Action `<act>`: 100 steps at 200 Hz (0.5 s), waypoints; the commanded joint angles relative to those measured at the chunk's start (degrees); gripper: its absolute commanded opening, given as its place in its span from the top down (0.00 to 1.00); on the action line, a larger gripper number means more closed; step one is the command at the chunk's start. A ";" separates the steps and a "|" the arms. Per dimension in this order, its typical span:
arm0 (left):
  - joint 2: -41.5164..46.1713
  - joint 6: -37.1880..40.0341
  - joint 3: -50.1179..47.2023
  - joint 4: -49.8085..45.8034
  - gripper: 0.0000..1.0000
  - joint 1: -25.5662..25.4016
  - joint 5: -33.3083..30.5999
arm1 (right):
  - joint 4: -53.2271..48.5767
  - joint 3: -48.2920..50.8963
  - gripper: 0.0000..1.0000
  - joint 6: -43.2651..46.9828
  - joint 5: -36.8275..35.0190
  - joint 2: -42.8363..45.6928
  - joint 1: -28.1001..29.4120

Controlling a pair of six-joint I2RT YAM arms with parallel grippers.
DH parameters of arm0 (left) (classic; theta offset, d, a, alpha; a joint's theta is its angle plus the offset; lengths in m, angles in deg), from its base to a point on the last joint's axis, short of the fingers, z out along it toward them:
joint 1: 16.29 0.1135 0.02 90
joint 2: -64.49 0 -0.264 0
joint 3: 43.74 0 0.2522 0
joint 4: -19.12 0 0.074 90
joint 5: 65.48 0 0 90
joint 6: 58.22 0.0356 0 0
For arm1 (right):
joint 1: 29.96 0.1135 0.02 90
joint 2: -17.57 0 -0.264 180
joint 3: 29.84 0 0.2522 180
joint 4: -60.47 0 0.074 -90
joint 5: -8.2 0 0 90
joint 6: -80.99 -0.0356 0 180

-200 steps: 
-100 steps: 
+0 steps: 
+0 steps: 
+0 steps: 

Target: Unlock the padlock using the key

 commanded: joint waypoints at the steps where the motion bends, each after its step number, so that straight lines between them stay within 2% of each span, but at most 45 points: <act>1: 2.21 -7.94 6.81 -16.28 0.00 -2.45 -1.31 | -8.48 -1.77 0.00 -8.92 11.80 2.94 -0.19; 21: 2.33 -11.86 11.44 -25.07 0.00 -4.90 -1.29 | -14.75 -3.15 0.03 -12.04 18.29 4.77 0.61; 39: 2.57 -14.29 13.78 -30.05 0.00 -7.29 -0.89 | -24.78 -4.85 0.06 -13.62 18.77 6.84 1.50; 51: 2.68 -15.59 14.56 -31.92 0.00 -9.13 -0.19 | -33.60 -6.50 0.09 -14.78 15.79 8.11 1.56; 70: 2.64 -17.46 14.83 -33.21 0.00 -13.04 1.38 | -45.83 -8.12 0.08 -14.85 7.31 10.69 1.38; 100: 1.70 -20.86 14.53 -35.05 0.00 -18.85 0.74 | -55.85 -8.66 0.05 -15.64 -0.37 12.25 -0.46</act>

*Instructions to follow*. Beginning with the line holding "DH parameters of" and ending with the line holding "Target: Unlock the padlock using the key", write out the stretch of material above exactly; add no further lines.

*Solution to this exercise*.
DH parameters of arm0 (left) (classic; theta offset, d, a, alpha; a joint's theta is its angle plus the offset; lengths in m, angles in deg), from its base to a point on the last joint's axis, short of the fingers, z out along it toward them:
joint 1: 16.29 0.1135 0.02 90
joint 2: -64.49 0 -0.264 0
joint 3: 43.74 0 0.2522 0
joint 4: -19.12 0 0.074 90
joint 5: 65.48 0 0 90
joint 6: 58.22 0.0356 0 0
For arm1 (right):
joint 1: 29.96 0.1135 0.02 90
joint 2: -17.57 0 -0.264 180
joint 3: 29.84 0 0.2522 180
joint 4: -60.47 0 0.074 -90
joint 5: -8.2 0 0 90
joint 6: -80.99 -0.0356 0 180

-200 steps: 
-100 steps: 
+0 steps: 
+0 steps: 
+0 steps: 

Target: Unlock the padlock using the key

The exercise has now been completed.